DeFazio tried to propose a similar tax a couple of years ago but the proposed bill never gained much traction. But now that the European Union has proposed its own financial transaction tax, DeFazio is hoping that his proposal can gain more support.
Their argument is that this tax would generate a substantial amount of revenue at the expense of Wall Street, which can easily bear the tax. But upon closer examination, who does this tax actually punish?
In theory, this tax would raise a substantial amount of revenue. However, it would come with some substantial costs, the most significant being a decline in market liquidity. Market liquidity refers to a stock’s ability to be sold without substantially impacting price.
The majority of our market liquidity is provided by market makers. These market makers (some being high frequency trading firms) have very small profit margins. A modest transaction tax of 0.03 percent (which is being proposed) would have drastic effects on the market making business. Let’s take a quick look at the math.

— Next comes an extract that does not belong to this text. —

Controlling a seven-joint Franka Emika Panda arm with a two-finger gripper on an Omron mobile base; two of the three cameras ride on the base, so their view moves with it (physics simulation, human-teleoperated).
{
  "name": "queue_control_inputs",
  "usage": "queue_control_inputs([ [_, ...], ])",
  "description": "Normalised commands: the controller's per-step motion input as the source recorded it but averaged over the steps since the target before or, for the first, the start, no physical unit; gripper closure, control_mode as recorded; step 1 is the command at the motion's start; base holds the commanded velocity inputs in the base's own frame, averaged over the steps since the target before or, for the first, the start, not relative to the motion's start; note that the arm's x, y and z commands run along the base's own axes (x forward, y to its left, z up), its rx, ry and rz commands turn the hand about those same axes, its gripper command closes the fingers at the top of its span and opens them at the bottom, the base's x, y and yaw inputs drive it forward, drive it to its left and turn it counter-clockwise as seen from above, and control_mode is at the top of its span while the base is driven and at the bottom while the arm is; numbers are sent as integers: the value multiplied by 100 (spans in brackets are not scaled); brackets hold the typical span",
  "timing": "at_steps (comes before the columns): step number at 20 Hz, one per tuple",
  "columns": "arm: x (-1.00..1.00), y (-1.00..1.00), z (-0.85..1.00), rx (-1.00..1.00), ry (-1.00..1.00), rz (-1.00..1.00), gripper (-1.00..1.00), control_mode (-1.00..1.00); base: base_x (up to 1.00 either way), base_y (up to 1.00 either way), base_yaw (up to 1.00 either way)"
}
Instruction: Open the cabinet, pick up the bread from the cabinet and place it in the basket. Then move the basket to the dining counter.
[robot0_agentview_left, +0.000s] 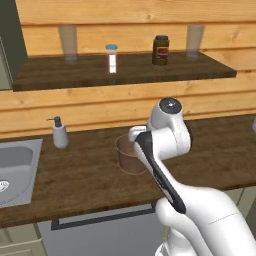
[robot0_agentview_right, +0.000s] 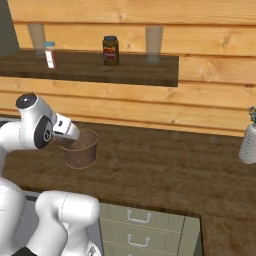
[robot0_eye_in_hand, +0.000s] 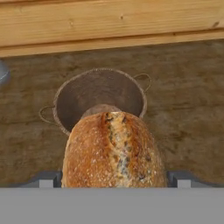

Many of our most highly traded stocks have bid-ask spreads of 1 cent. A stock that is trading at $25 would have a transaction tax of $0.0075 per share ($25 x 0.0003). If a market maker were to buy this stock at $25 and sell it at $25.01, he would make 1 cent per share but would have to pay 1.5 cents per share in tax (they have two transactions, the buy and the sell). Therefore he would lose 0.5 cents on the transaction.